Aim of the exercise: Print this span of the material below exactly: the line with "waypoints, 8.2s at", the line with "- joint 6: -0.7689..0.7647", and every line between them, but nothing else.

Dataset content:
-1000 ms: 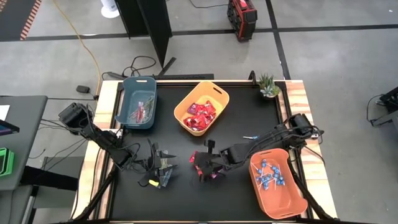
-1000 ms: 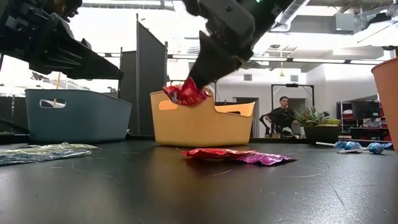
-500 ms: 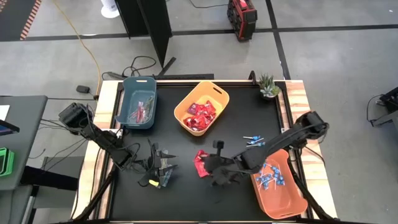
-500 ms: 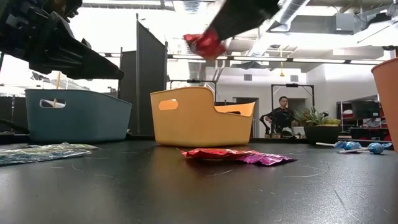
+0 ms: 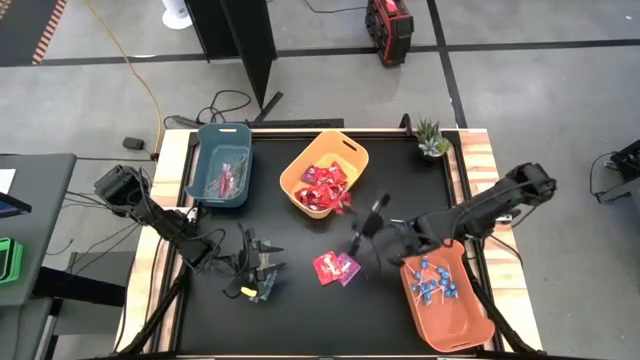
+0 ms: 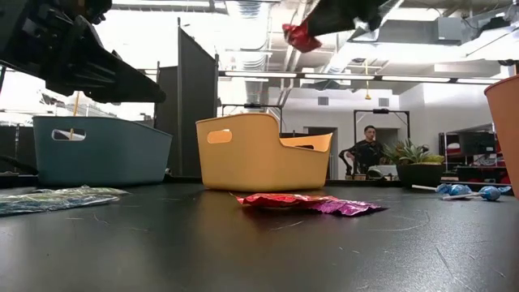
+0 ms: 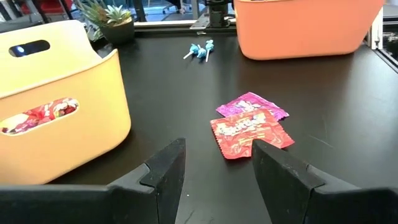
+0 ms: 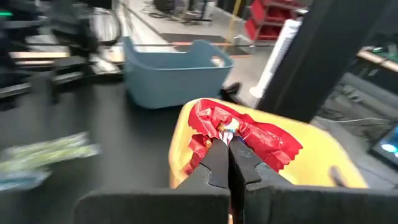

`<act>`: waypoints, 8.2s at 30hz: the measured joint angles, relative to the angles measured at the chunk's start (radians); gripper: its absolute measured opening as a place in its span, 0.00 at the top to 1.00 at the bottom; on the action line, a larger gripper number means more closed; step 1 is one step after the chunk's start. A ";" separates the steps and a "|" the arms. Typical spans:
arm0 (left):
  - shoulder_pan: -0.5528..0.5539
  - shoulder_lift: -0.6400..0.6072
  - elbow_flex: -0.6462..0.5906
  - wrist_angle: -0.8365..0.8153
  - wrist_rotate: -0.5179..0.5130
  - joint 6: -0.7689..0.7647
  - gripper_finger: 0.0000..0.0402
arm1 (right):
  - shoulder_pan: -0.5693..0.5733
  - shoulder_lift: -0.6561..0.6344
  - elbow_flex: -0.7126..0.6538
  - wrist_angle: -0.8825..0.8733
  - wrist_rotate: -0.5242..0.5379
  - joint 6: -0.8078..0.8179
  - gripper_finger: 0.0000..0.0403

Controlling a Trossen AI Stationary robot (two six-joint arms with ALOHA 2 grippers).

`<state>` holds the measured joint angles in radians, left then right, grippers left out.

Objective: Sort candy
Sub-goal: Put the red candy into the yellow bin, then put the blue lollipop into the orange bin, then put the red candy into the yellow bin

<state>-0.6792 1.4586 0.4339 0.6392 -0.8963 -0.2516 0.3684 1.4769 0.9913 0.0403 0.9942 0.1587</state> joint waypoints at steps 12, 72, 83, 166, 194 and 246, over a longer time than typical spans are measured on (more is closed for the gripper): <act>0.000 0.000 0.000 0.004 0.001 -0.003 0.56 | -0.257 0.064 -0.001 0.095 -0.232 0.001 0.99; 0.116 0.000 0.010 0.007 0.032 -0.072 0.56 | -0.086 -0.106 -0.309 0.822 -0.394 -0.371 0.33; 0.139 0.000 0.029 0.006 0.055 0.011 0.56 | 0.080 -0.232 -0.314 0.298 -0.388 -0.039 0.33; 0.134 0.000 0.100 -0.159 0.169 0.094 0.56 | -0.315 -0.082 -0.082 -1.051 -0.818 0.226 0.36; 0.135 0.000 0.100 -0.180 0.169 0.099 0.56 | -0.501 0.141 -0.152 -0.893 -0.920 -0.019 0.71; 0.221 0.000 0.099 -0.152 0.267 0.240 0.56 | 0.600 -0.190 0.084 -1.334 -0.756 1.606 0.58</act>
<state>-0.4581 1.4586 0.5331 0.4872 -0.6288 -0.0113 0.9681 1.2868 1.0752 -1.2937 0.2382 1.7646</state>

Answer for the task:
`<act>`: waypoints, 8.2s at 30hz: the measured joint angles, relative to the angles measured at the chunk's start (radians); gripper: its absolute measured opening as a place in its span, 0.00 at the top to 1.00 at the bottom; on the action line, a larger gripper number means more closed; step 1 is one step after the chunk's start. A ";" separates the steps and a "|" the arms. Typical spans:
arm0 (left):
  - shoulder_pan: -0.5528..0.5539
  - shoulder_lift: -0.6400..0.6072
  - elbow_flex: -0.6462..0.5906
  - wrist_angle: -0.8365..0.8153
  - wrist_rotate: -0.5179..0.5130
  - joint 6: -0.7689..0.7647

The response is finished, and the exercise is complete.